You realize that being busy all the time doesn’t mean you’re living more. Often, it means you’re missing it.
Lesson Five: Ceremony Connects Us Back to Ourselves
Spirituality is a part of daily life here, not relegated to an hour on Saturday. Emberá life involves songs, ceremonies, and rituals that occasion everything from healing to celebration. These are not performances, they are practices based in profound connection to land and spirit.
If you participate in a ceremony while you’re here, you’ll find yourself amazed at how comfortable it feels. It could be face paint from natural pigments or sitting around a sacred flame at a healing ceremony. The ceremony is not a show. It’s a reminder. Of something older. Something you may not even have known that you were missing.
That sense remains. It reminds us that meaning does not have to be grand or complex. Sometimes it resides in shared quiet, by the light of a campfire, or in the quiet thanks of simply being.

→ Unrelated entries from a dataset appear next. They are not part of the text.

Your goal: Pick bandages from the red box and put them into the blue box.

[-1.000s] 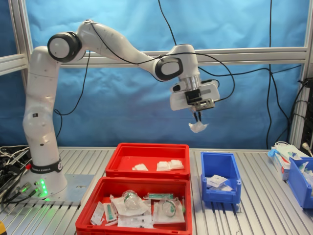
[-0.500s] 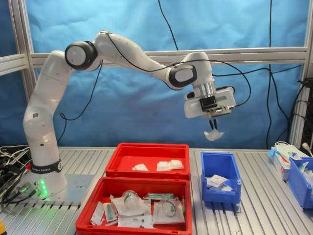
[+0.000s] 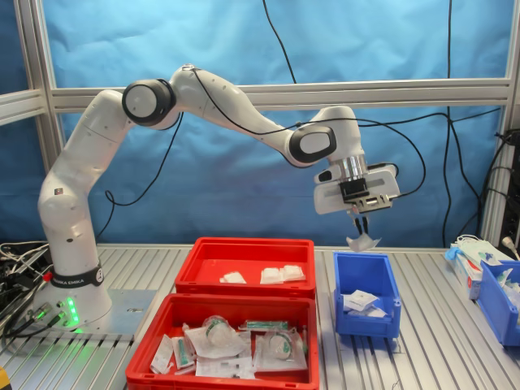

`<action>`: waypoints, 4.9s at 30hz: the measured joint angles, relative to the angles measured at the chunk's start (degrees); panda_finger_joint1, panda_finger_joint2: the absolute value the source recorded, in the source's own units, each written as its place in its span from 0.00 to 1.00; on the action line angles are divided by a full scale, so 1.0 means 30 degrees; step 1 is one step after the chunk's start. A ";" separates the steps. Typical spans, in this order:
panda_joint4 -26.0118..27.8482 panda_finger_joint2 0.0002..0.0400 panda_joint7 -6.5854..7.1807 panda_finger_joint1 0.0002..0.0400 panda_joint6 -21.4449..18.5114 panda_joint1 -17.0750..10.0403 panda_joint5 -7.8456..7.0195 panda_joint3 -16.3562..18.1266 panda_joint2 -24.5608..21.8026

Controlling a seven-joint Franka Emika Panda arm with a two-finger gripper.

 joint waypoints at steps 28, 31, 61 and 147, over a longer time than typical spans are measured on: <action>0.0271 0.06 0.0000 0.06 0.1427 0.0400 0.0074 0.0024 0.0738; 0.0289 0.06 0.0000 0.06 0.1464 0.0440 0.0074 0.0026 0.0739; 0.0297 0.59 0.0000 0.59 0.1522 0.0446 0.0075 0.0029 0.0740; -1.3897 1.00 0.0000 1.00 -0.4630 -0.9686 0.0075 1.1440 -1.5040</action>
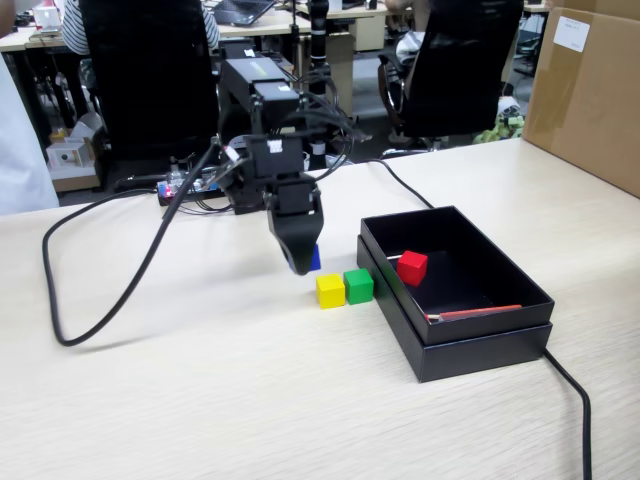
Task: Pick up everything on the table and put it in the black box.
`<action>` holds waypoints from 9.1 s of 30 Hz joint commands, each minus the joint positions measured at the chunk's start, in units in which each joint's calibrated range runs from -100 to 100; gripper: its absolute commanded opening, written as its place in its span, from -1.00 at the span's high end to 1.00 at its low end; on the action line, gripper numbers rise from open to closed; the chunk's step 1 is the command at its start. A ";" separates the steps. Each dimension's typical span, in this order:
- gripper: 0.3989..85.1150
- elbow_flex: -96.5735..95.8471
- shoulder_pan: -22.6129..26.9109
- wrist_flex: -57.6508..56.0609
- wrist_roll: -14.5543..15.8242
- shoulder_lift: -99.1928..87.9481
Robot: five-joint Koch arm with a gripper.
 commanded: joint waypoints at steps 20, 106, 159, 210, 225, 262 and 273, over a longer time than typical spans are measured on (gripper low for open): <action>0.60 15.72 15.09 -0.93 3.27 15.11; 0.34 6.47 1.81 -3.78 5.23 26.93; 0.75 29.95 10.35 -4.38 2.54 35.77; -0.15 8.38 5.67 -7.75 7.08 22.00; 0.52 10.01 6.45 -7.75 8.99 29.00; 0.54 21.88 13.92 -7.84 4.84 21.31; 0.37 19.44 13.19 -7.93 5.27 24.98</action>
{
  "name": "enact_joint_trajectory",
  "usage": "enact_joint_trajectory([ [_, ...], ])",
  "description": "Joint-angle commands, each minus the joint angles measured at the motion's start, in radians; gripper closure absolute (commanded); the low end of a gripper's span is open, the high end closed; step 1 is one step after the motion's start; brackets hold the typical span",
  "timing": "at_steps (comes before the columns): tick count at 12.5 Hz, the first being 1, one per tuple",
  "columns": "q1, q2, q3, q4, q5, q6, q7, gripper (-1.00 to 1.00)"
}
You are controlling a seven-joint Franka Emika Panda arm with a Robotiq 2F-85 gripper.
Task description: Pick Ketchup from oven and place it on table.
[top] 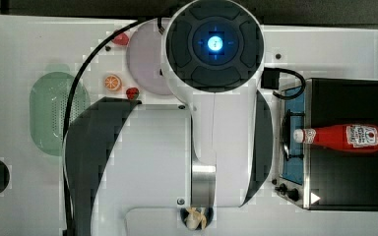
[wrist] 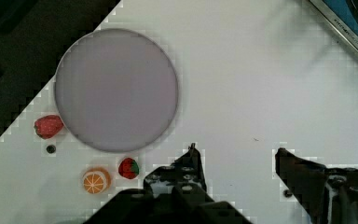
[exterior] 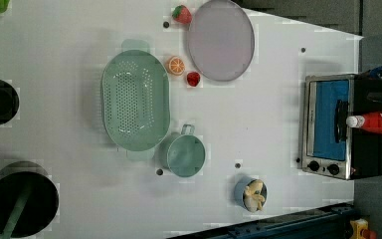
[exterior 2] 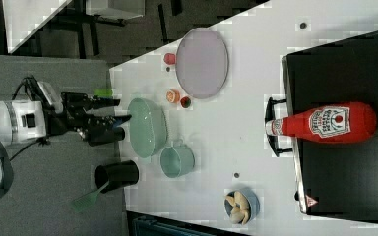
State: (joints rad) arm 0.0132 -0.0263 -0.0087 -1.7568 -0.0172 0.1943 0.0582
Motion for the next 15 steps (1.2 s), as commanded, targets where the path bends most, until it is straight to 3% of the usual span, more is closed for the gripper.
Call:
enact_joint_trajectory([
  [1, -0.013, -0.329, -0.016, -0.19, -0.009, -0.156, 0.052, -0.58],
  [3, -0.015, -0.329, -0.019, -0.19, -0.009, -0.154, 0.052, -0.99],
  [9, -0.061, -0.303, -0.142, -0.19, -0.013, -0.126, 0.052, -1.0],
  [15, -0.091, -0.17, -0.369, -0.187, -0.013, 0.12, 0.052, -1.0],
])
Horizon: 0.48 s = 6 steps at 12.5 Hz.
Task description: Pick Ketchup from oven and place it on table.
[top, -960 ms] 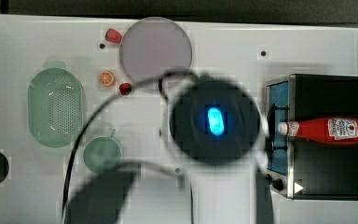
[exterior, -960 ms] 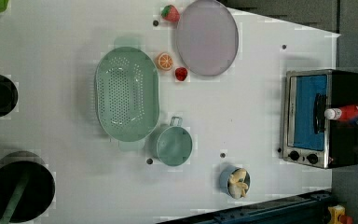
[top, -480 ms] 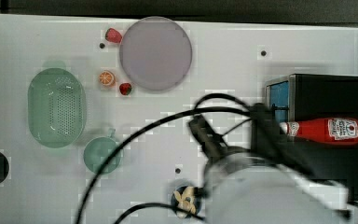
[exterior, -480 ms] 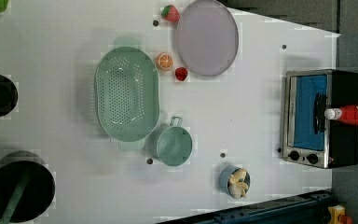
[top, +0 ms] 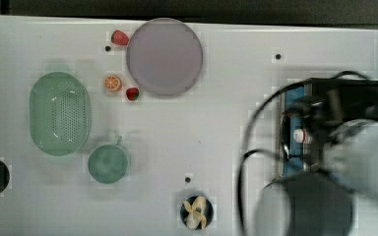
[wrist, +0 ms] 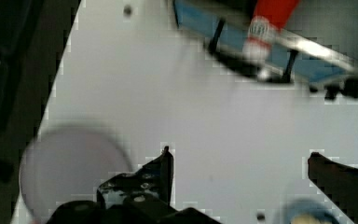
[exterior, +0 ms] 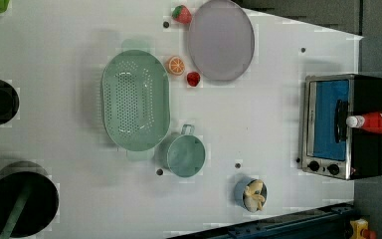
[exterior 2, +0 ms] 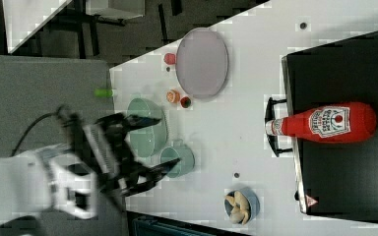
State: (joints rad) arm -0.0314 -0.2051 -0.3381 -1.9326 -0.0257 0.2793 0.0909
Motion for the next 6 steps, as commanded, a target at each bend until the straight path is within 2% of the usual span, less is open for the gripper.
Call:
enact_joint_trajectory([
  [1, -0.047, 0.042, -0.074, -0.01, -0.004, 0.078, 0.019, -1.0],
  [6, -0.051, 0.242, -0.208, 0.029, 0.001, 0.18, 0.019, -1.0],
])
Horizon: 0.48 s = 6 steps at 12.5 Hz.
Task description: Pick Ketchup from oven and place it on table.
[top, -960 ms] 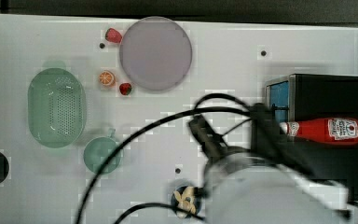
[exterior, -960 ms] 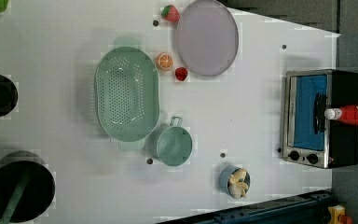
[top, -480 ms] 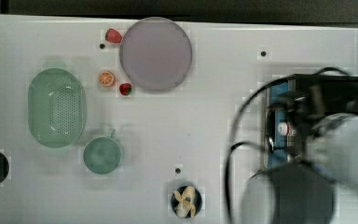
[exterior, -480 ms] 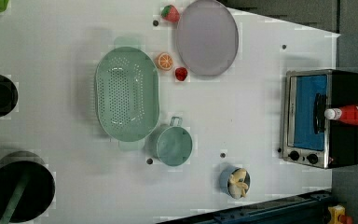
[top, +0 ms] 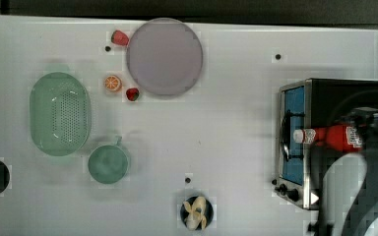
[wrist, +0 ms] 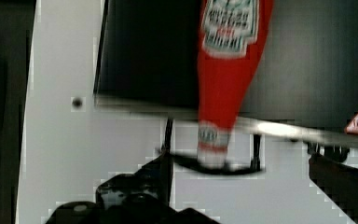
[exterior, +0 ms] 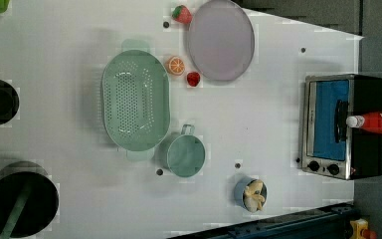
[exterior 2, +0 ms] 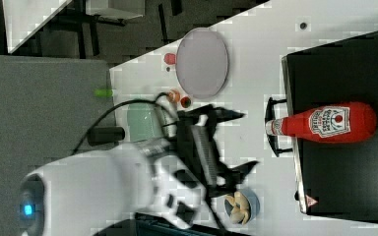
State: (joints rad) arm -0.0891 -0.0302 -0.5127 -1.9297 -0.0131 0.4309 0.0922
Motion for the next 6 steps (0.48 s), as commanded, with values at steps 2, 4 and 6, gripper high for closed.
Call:
enact_joint_trajectory([
  [2, 0.002, 0.145, -0.073, 0.064, -0.01, 0.071, 0.018, -1.0],
  [4, -0.005, 0.21, -0.099, 0.086, -0.008, 0.116, 0.018, -1.0],
  [6, -0.017, 0.262, -0.109, 0.089, 0.044, 0.143, 0.018, -1.0],
])
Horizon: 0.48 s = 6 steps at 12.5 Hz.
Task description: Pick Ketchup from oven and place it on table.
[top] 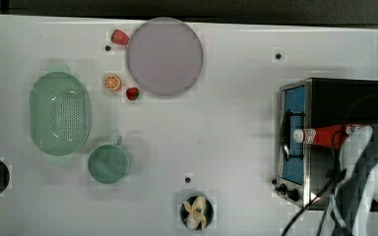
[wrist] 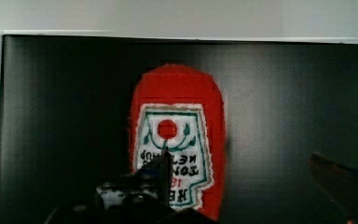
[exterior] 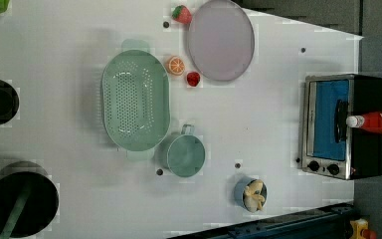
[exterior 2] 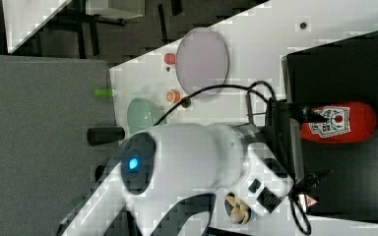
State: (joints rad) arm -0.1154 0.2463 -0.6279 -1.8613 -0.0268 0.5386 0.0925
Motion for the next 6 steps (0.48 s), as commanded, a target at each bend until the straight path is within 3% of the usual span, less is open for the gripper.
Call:
enact_joint_trajectory([
  [1, 0.001, 0.009, 0.005, 0.02, 0.11, 0.035, 0.018, -1.0],
  [3, -0.015, 0.053, 0.005, 0.02, 0.177, 0.04, 0.017, -1.0],
  [6, -0.02, 0.094, 0.006, 0.018, 0.185, 0.114, 0.016, -1.0],
])
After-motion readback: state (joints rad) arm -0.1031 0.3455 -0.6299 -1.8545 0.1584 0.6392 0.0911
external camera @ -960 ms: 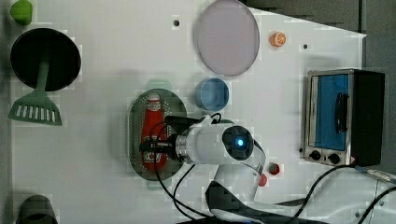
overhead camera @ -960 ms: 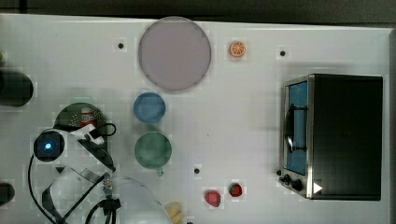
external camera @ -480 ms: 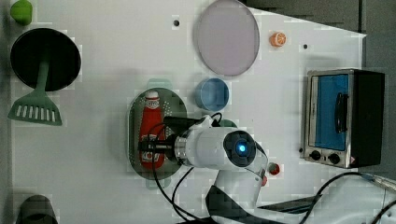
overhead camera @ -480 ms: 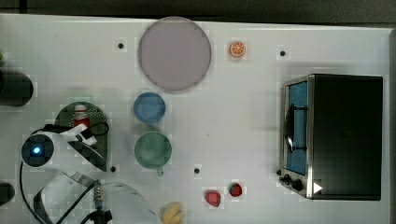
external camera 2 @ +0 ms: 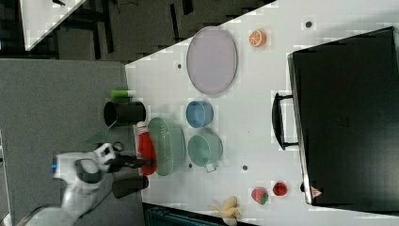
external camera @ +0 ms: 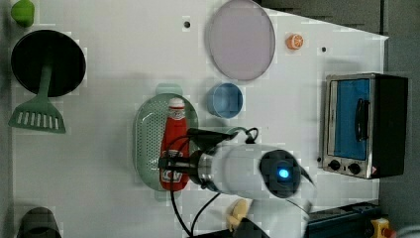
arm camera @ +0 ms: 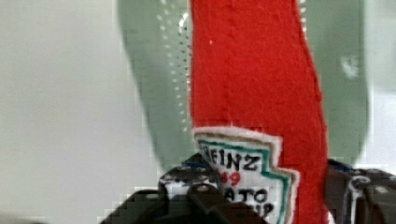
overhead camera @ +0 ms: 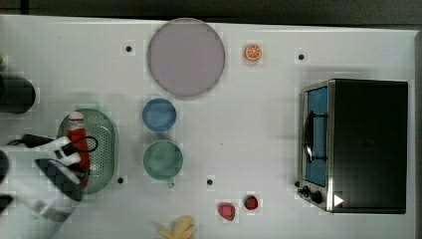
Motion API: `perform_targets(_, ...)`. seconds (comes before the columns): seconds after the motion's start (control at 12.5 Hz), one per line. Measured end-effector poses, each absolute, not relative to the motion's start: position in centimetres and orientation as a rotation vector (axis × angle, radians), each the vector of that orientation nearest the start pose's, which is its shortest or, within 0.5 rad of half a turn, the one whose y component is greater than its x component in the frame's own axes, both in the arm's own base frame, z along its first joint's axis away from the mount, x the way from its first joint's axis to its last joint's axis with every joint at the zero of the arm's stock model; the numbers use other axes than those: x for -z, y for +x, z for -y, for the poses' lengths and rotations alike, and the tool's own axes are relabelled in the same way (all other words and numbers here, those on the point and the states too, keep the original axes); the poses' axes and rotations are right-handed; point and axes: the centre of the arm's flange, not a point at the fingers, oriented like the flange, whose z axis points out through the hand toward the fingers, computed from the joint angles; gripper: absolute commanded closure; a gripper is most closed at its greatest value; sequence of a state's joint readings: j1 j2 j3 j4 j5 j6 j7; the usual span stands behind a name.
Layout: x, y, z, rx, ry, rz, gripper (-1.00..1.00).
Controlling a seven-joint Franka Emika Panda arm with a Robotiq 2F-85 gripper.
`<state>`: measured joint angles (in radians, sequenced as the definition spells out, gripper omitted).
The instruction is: Pick ketchup from strainer and place it on the table
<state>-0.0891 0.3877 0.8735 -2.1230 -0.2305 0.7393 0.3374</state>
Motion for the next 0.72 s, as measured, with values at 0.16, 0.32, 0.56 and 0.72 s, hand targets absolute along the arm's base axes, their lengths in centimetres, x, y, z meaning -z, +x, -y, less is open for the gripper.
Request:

A Journey That Changes More Than Just Your View
Living with the Emberá of La Chunga isn’t a holiday. It’s not a case of ticking off points or taking the perfect picture. It’s immersion, it’s connection, it’s rediscovery. It’s learning to live with fewer things but to feel more. It’s leaving with fewer things but a full heart.
At Jungle Ace Adventures, these are not additions to a trip, but the pulse of it. Designed in collaboration with the Emberá community, each visit contributes to local projects, including education, clean water, and the preservation of their way of life. It’s not simply responsible travel. It’s meaningful travel.
So if you feel the call to something real, something grounded, and that lasts after the suitcases are unpacked, La Chunga awaits. The Learnings are not in a book. They’re lived, they’re shared, and they’re handed down with open hands and open arms.